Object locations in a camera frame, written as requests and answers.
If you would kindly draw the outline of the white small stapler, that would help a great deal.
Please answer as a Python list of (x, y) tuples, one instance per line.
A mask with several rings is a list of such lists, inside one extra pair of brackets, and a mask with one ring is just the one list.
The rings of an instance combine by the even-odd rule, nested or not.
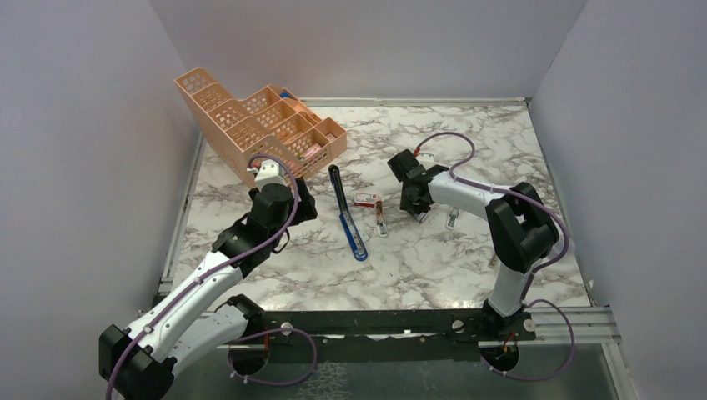
[(446, 218), (445, 227), (447, 229), (455, 229), (456, 223), (459, 219), (460, 210), (457, 207), (451, 207)]

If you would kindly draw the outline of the pink small stapler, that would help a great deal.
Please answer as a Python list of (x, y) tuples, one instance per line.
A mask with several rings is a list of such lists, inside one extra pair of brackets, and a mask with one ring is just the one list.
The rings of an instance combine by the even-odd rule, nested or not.
[(389, 235), (389, 230), (384, 216), (383, 202), (378, 200), (375, 203), (374, 209), (378, 235), (382, 238), (386, 238)]

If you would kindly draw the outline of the red white staple box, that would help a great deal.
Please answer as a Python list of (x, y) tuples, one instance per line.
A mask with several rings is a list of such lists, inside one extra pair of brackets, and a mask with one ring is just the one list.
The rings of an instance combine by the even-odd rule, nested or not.
[(371, 192), (357, 192), (353, 196), (353, 205), (356, 207), (375, 208), (382, 201), (378, 194)]

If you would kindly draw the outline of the blue black stapler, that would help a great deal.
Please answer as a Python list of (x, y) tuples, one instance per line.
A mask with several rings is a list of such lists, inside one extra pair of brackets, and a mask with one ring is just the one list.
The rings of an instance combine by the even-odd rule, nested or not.
[(339, 220), (342, 224), (353, 257), (357, 261), (365, 261), (368, 258), (368, 252), (364, 245), (364, 241), (361, 238), (359, 231), (355, 225), (353, 217), (349, 211), (348, 202), (345, 197), (345, 192), (343, 190), (343, 183), (341, 180), (339, 167), (333, 164), (330, 165), (328, 167), (328, 174), (337, 199), (337, 204), (339, 208)]

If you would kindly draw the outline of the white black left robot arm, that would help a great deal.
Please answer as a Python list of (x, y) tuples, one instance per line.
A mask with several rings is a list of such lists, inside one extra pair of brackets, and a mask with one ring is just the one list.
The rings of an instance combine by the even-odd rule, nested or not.
[(288, 228), (317, 217), (303, 178), (256, 180), (252, 207), (218, 235), (211, 251), (178, 288), (126, 328), (107, 327), (99, 337), (98, 370), (106, 398), (161, 399), (175, 377), (218, 345), (252, 342), (271, 332), (263, 309), (244, 295), (231, 297), (210, 317), (206, 308), (256, 267), (283, 251)]

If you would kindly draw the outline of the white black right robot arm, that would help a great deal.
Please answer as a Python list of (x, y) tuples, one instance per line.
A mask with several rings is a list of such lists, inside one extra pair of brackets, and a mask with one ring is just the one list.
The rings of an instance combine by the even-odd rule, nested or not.
[(560, 240), (558, 227), (534, 187), (526, 182), (513, 187), (467, 184), (447, 167), (425, 167), (409, 150), (390, 158), (388, 166), (402, 183), (401, 210), (418, 216), (434, 204), (443, 204), (488, 223), (500, 267), (483, 304), (481, 328), (490, 338), (503, 338), (522, 312), (532, 268)]

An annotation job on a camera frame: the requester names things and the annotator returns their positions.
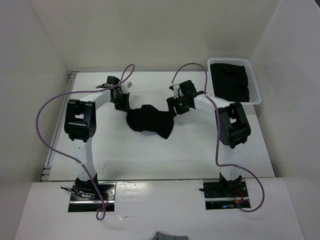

▶ _Work to be completed_
Without any pictures, transcribe the listing above exactly as written.

▶ _Reply_
Object locations in a camera frame, written as requests and answers.
If you would kindly draw the outline of the white small stapler, that would help a great deal.
Please answer as a Python list of (x, y) tuples, one instance per line.
A mask with several rings is a list of such lists, inside one extra pair of brackets, and a mask with one ring is just the one list.
The rings of an instance combine by the even-odd rule, nested or not.
[(446, 218), (445, 227), (447, 229), (455, 229), (456, 223), (459, 219), (460, 210), (457, 207), (451, 207)]

If you would kindly draw the outline of the pink small stapler, that would help a great deal.
Please answer as a Python list of (x, y) tuples, one instance per line.
A mask with several rings is a list of such lists, inside one extra pair of brackets, and a mask with one ring is just the one list.
The rings of an instance combine by the even-odd rule, nested or not.
[(389, 235), (389, 230), (384, 216), (383, 202), (378, 200), (375, 203), (374, 209), (378, 235), (382, 238), (386, 238)]

If you would kindly draw the outline of the red white staple box, that would help a great deal.
Please answer as a Python list of (x, y) tuples, one instance per line.
A mask with several rings is a list of such lists, inside one extra pair of brackets, and a mask with one ring is just the one list.
The rings of an instance combine by the even-odd rule, nested or not.
[(371, 192), (357, 192), (353, 196), (353, 205), (356, 207), (375, 208), (382, 201), (378, 194)]

If you would kindly draw the outline of the blue black stapler, that would help a great deal.
Please answer as a Python list of (x, y) tuples, one instance per line.
A mask with several rings is a list of such lists, inside one extra pair of brackets, and a mask with one ring is just the one list.
The rings of an instance combine by the even-odd rule, nested or not.
[(339, 220), (342, 224), (353, 257), (357, 261), (365, 261), (368, 258), (368, 252), (364, 245), (364, 241), (361, 238), (359, 231), (355, 225), (353, 217), (349, 211), (348, 202), (345, 197), (345, 192), (343, 190), (343, 183), (341, 180), (339, 167), (333, 164), (330, 165), (328, 167), (328, 174), (337, 199), (337, 204), (339, 208)]

If you would kindly draw the outline of the white black left robot arm, that would help a great deal.
Please answer as a Python list of (x, y) tuples, one instance per line.
A mask with several rings is a list of such lists, inside one extra pair of brackets, and a mask with one ring is just the one list.
The rings of an instance combine by the even-odd rule, nested or not.
[(288, 228), (317, 217), (303, 178), (256, 180), (252, 207), (218, 235), (211, 251), (178, 288), (126, 328), (107, 327), (99, 337), (98, 370), (106, 398), (161, 399), (175, 377), (218, 345), (252, 342), (271, 332), (263, 309), (244, 295), (231, 297), (210, 317), (206, 308), (256, 267), (283, 251)]

If you would kindly draw the outline of the white black right robot arm, that would help a great deal.
Please answer as a Python list of (x, y) tuples, one instance per line.
A mask with several rings is a list of such lists, inside one extra pair of brackets, and a mask with one ring is just the one list.
The rings of an instance combine by the even-odd rule, nested or not.
[(560, 240), (558, 227), (534, 187), (526, 182), (513, 187), (467, 184), (447, 167), (425, 167), (409, 150), (390, 158), (388, 166), (402, 183), (401, 210), (418, 216), (434, 204), (443, 204), (488, 223), (500, 267), (483, 304), (481, 328), (490, 338), (503, 338), (522, 312), (532, 268)]

An annotation job on a camera frame: the requester names things and the annotator returns their positions.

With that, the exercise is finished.